UNC Hosts Poet Harjo for Start of American Indian Heritage Month

Poet Laureate Joy Harjo, an internationally renowned performer and writer of the Muscogee (Creek) Nation, last week kicked off national American Indian Heritage Month at the Carolina Union Auditorium, reading her poetry and discussing stereotypes she has encountered.

Harjo is author of nine poetry books, including An American Sunrise, several plays, children’s books and two memoirs. During her poetry reading, attended by about 200 people, Harjo discussed dealing with stereotypes when she was an undergraduate at the University of Mexico.

“I remember thinking, as we were dealing with those stereotypes as undergrads and going out into the community, … when I get to the end of my life, and I’m closer now than I was before, that … by the time I pass, I want people to see Natives as human beings,” Harjo said.

In writing her poetry, Harjo relies on First Nation storytelling and histories, feminist and social justice poetic traditions, and includes indigenous myths, symbols and values, according to the Poetry Foundation website. Landscapes in the Southwest, Southeast, Alaska and Hawaii inform her poetry, which centers on remembrance and transcendence.

Harjo, who lives in Tulsa, Oklahoma, is chancellor of the Academy of American Poets, chair of the board of directors of the Native Arts and Cultures Foundation and is the first artist-in-residence for Tulsa’s Bob Dylan Center.

She commended the students in the audience for attending. “Young people here, … the work you’re doing will speak of this time we’re in,” she said. “And you all came here at this time because you had something to offer, to help build.”

Harjo said she began writing in the early 1970s. “Some poems take years to write and you work on it,” she said. “Some poems come relatively quickly.”

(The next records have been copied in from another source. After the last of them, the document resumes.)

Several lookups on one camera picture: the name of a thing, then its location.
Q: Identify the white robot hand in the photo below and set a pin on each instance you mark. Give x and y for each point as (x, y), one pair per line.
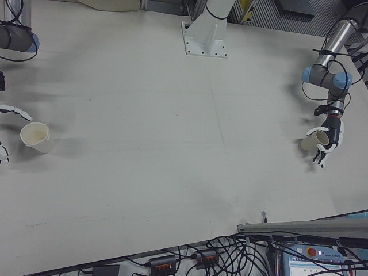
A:
(336, 129)
(17, 110)

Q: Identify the beige paper cup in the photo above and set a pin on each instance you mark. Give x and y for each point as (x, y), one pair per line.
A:
(312, 142)

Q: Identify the white paper cup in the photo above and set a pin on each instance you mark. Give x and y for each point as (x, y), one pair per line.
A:
(43, 145)

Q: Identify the light blue plastic bin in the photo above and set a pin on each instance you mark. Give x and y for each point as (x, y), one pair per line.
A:
(358, 216)

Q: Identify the metal claw tool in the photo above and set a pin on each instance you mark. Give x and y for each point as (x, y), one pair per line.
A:
(263, 216)

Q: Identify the grey teach pendant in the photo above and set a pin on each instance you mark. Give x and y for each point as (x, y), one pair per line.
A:
(304, 261)

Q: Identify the yellow black striped bar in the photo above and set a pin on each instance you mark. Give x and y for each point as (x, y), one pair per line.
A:
(247, 10)

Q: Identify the black rectangular box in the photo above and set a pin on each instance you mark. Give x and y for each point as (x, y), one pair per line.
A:
(106, 270)

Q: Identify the black hub with orange ports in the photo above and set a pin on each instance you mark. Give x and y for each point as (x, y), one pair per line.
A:
(163, 263)
(206, 258)

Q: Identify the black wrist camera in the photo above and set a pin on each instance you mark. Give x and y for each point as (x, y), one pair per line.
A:
(322, 110)

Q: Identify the aluminium profile post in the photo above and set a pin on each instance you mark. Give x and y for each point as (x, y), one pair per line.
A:
(302, 225)

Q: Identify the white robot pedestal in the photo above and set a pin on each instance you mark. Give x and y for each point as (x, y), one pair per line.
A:
(205, 37)

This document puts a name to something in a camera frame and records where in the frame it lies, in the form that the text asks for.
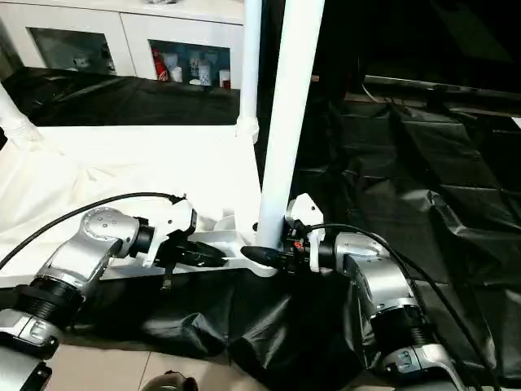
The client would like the red white box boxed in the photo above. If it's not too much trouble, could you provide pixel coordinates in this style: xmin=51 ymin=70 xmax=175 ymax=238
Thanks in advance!
xmin=152 ymin=48 xmax=169 ymax=83

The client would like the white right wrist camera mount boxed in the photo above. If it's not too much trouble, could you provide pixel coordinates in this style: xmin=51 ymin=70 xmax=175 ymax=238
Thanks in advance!
xmin=283 ymin=193 xmax=327 ymax=274

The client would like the long black bar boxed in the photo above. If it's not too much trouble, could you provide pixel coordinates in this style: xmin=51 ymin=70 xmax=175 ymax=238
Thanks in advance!
xmin=363 ymin=74 xmax=521 ymax=98

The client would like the black shiny mat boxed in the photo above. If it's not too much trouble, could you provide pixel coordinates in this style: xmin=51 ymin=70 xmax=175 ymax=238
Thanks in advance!
xmin=0 ymin=65 xmax=521 ymax=386

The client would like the black left wrist camera cable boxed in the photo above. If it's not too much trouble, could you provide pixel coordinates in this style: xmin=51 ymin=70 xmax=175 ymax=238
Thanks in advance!
xmin=0 ymin=191 xmax=187 ymax=273

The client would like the white display cabinet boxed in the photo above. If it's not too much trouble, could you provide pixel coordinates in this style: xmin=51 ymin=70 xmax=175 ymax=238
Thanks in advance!
xmin=0 ymin=0 xmax=261 ymax=90

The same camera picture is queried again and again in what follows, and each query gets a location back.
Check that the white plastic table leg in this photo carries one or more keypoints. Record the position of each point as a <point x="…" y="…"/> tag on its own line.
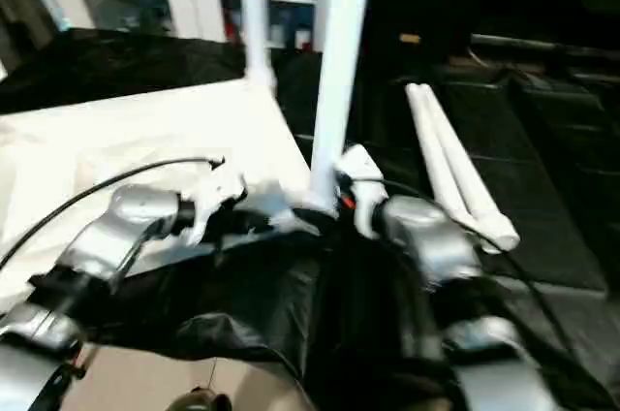
<point x="465" y="168"/>
<point x="431" y="144"/>
<point x="256" y="18"/>
<point x="341" y="67"/>

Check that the white plastic table top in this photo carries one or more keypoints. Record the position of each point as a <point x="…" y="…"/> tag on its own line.
<point x="121" y="139"/>

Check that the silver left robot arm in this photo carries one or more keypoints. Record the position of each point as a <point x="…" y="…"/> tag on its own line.
<point x="116" y="227"/>

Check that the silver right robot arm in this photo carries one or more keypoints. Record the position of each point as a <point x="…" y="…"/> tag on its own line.
<point x="431" y="236"/>

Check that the black plastic mat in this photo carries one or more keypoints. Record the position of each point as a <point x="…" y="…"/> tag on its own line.
<point x="266" y="294"/>

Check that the black case with yellow label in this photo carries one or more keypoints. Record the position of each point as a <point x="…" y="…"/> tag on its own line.
<point x="408" y="38"/>

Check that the long grey metal bar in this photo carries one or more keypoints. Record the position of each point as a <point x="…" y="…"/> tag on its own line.
<point x="542" y="45"/>

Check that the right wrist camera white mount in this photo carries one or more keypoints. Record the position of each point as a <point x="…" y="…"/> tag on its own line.
<point x="363" y="173"/>

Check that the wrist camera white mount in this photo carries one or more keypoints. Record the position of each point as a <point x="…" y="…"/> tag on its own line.
<point x="363" y="173"/>
<point x="218" y="193"/>

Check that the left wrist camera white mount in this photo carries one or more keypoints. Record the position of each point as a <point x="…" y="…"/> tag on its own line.
<point x="218" y="193"/>

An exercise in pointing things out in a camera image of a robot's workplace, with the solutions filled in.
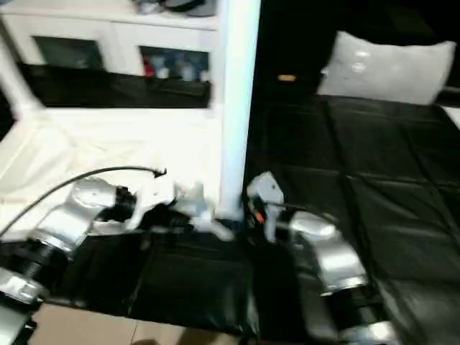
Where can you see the black cabinet with gold label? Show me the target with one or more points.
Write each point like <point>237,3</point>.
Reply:
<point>295,36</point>

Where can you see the black work mat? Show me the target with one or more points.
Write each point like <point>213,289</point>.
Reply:
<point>374,180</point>

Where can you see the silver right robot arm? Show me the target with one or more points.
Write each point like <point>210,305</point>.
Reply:
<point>327,259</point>

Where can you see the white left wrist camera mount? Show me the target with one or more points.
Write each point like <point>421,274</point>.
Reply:
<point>154,195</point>

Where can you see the flat white board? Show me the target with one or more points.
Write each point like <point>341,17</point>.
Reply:
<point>454,115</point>

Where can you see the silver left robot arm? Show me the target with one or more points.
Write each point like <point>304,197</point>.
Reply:
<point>72,215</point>

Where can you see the white plastic table leg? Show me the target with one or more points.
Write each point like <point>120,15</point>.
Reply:
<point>14,79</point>
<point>237,93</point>

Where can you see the white cabinet with glass doors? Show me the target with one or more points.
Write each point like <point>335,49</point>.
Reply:
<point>108,32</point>

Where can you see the white plastic table top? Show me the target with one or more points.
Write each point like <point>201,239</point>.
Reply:
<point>108,144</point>

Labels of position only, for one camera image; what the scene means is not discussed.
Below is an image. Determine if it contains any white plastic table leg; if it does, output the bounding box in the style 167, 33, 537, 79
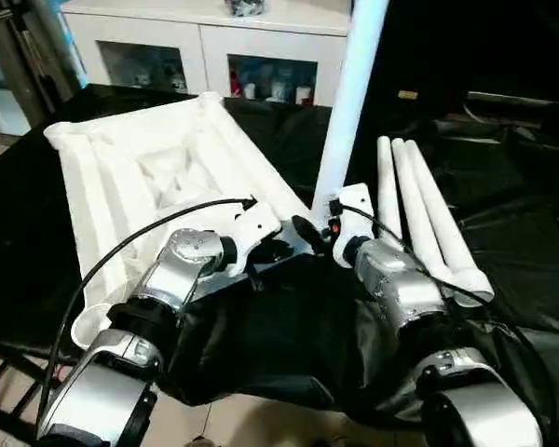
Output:
375, 135, 409, 248
390, 138, 456, 285
403, 140, 496, 309
308, 0, 393, 224

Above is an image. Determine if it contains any white plastic table top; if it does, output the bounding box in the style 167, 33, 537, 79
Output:
43, 91, 330, 350

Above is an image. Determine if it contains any black mat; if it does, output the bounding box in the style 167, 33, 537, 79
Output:
0, 83, 559, 447

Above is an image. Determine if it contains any dark cabinet with gold label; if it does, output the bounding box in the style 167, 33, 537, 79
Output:
344, 0, 471, 122

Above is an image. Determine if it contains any white glass door cabinet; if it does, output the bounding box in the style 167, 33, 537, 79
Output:
60, 0, 350, 108

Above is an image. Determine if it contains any blue white patterned jar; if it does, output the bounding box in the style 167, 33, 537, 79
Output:
223, 0, 267, 18

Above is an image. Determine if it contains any metal framed glass door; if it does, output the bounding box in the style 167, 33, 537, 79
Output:
0, 0, 88, 139

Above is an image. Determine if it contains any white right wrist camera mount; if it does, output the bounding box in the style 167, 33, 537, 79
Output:
328, 183, 378, 269

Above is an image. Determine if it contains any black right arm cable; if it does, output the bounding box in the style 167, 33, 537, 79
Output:
328, 197, 559, 447

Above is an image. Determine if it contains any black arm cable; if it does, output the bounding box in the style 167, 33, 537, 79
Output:
36, 195, 258, 429
328, 197, 559, 447

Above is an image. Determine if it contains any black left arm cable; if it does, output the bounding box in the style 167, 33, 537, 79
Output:
36, 195, 258, 429

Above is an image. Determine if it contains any black metal table frame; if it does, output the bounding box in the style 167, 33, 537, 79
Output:
0, 346, 64, 434

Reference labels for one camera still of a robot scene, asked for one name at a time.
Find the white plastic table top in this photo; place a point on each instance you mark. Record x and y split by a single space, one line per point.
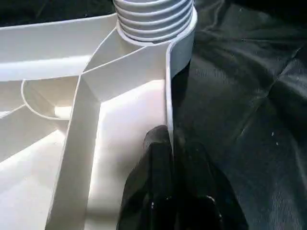
120 120

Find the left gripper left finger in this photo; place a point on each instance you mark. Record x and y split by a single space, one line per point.
146 187

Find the white plastic table leg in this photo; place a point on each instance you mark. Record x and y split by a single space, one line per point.
153 19

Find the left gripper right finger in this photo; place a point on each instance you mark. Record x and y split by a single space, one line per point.
206 191

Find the black work mat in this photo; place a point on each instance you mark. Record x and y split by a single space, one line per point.
249 96

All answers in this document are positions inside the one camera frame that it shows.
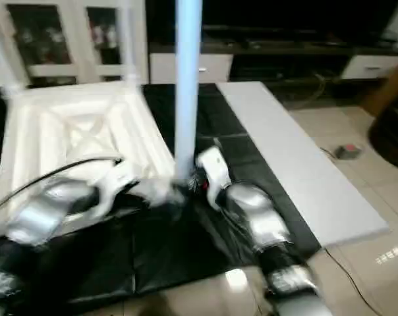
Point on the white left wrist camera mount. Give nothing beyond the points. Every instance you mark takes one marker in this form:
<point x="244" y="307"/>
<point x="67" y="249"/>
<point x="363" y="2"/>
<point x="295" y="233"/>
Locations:
<point x="116" y="184"/>

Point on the brown leather armchair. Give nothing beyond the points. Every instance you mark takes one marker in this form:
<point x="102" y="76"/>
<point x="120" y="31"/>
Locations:
<point x="393" y="141"/>

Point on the black plastic mat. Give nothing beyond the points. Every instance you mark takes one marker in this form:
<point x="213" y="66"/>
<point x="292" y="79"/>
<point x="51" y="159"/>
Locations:
<point x="172" y="250"/>

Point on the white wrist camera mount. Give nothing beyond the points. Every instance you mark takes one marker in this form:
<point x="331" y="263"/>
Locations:
<point x="213" y="174"/>
<point x="116" y="184"/>

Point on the small red floor object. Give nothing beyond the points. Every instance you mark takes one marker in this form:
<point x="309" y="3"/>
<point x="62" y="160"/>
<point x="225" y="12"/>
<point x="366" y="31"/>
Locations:
<point x="348" y="151"/>

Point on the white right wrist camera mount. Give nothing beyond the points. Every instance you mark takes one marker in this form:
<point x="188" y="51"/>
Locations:
<point x="213" y="174"/>

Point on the white drawer unit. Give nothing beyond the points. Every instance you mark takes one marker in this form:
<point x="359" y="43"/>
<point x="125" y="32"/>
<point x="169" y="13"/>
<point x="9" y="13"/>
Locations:
<point x="159" y="67"/>
<point x="370" y="66"/>

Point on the white side board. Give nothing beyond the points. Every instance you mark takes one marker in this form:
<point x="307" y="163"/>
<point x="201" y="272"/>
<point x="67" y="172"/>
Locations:
<point x="298" y="158"/>

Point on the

She said her poem, “Without,” which was written after she lost her brother-in-law to COVID-19 and appeared in The New Yorker last year, encompasses the most pain she’s expressed in her writing.

“There’s heartbreak in this poem. It isn’t specifically about him, but it’s about the kind of pain of losing someone, especially when they’re here and they’re so alive and then they’re gone,” she said.

Harjo read the poem, which starts:

“The world will keep trudging through time without us

When we lift from the story contest to fly home

We will be as falling stars to those watching from the edge

Of grief and heartbreak”

Qua Lynch Adkins, the Native student engagement coordinator at the American Indian Center, Jillian Ransom McNeill, administrative support associate, and others planned Harjo’s visit to UNC.

“The depth and ancestral wisdom in Ms. Harjo’s poems are profound. The messages she shared were just what my spirit needed,” Lynch Adkins said. “Her work calls us to reaffirm our relationship with Mother Earth and all of creation. It was special to have her on campus to inspire our students and the Carolina community at large.”

On behalf of the center, Lynch Adkins presented Harjo with a clay plaque made by artist Senora Lynch of the Haliwa-Saponi Indian Tribe in North Carolina. Harjo was also presented with a traditional tobacco prayer bundle by Native undergraduate student Zianne Richardson ’23.